What to work on:
Pull every line with the word "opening" out of the entries below.

Dataset records:
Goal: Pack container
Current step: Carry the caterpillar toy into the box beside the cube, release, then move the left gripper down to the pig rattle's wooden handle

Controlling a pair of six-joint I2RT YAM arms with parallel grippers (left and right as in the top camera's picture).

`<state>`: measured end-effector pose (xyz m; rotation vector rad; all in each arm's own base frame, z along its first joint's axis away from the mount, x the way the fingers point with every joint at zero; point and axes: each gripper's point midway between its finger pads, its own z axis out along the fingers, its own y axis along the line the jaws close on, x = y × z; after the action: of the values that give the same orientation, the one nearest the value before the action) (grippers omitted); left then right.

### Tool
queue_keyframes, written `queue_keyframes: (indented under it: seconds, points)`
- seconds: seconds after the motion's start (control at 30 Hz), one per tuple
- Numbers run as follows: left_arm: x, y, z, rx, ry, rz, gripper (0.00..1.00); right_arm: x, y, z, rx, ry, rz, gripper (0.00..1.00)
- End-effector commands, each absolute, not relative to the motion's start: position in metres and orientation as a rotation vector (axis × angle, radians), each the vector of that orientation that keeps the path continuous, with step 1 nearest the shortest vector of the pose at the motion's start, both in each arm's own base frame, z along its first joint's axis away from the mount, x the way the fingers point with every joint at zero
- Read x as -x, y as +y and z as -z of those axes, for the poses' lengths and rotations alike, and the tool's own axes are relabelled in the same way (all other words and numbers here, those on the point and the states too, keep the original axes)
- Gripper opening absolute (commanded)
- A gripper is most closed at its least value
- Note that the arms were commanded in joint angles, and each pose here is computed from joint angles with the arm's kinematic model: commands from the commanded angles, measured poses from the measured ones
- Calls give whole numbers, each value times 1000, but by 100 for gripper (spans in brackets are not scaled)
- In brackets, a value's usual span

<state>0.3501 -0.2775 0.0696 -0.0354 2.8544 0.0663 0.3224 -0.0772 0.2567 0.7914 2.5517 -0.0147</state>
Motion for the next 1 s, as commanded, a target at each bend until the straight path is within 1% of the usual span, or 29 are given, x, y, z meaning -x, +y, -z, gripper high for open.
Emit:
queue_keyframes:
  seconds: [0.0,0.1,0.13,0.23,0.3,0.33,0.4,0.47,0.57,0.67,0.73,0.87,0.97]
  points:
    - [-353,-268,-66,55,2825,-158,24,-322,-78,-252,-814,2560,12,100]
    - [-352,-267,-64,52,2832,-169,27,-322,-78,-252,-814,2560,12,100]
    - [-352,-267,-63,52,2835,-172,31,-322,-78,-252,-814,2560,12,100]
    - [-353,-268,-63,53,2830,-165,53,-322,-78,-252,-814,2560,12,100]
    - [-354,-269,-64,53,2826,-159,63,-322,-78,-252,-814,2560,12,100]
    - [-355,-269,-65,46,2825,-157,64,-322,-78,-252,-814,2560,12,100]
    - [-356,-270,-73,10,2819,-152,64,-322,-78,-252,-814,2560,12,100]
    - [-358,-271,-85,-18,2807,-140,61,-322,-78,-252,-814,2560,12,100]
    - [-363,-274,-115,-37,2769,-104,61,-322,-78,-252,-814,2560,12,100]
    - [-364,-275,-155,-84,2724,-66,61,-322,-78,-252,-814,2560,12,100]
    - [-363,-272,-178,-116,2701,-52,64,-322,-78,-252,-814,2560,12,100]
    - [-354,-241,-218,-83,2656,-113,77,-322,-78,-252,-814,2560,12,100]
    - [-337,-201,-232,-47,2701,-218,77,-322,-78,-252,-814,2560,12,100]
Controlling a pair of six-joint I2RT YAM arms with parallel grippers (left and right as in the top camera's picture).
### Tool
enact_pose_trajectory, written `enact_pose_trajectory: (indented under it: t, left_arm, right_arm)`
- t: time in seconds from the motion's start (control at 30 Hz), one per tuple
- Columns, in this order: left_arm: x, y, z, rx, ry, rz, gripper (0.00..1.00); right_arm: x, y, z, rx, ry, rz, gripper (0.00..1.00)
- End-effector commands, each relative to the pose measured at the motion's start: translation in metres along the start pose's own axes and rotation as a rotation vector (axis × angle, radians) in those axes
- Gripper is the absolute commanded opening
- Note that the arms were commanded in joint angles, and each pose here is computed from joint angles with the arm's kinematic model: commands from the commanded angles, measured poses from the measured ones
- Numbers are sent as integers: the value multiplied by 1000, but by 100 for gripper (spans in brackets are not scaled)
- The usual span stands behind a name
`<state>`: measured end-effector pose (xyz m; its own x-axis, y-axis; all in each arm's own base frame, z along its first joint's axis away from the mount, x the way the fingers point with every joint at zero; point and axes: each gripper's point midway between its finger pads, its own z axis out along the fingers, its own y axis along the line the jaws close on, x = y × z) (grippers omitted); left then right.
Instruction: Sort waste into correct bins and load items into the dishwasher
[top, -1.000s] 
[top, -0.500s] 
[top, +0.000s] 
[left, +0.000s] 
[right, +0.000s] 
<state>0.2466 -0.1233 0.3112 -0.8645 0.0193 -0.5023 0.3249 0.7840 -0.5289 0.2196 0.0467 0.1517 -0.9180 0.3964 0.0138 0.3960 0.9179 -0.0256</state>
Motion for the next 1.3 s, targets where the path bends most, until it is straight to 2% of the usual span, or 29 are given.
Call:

Answer to this exercise:
- Gripper opening absolute (commanded)
- Gripper is the absolute commanded opening

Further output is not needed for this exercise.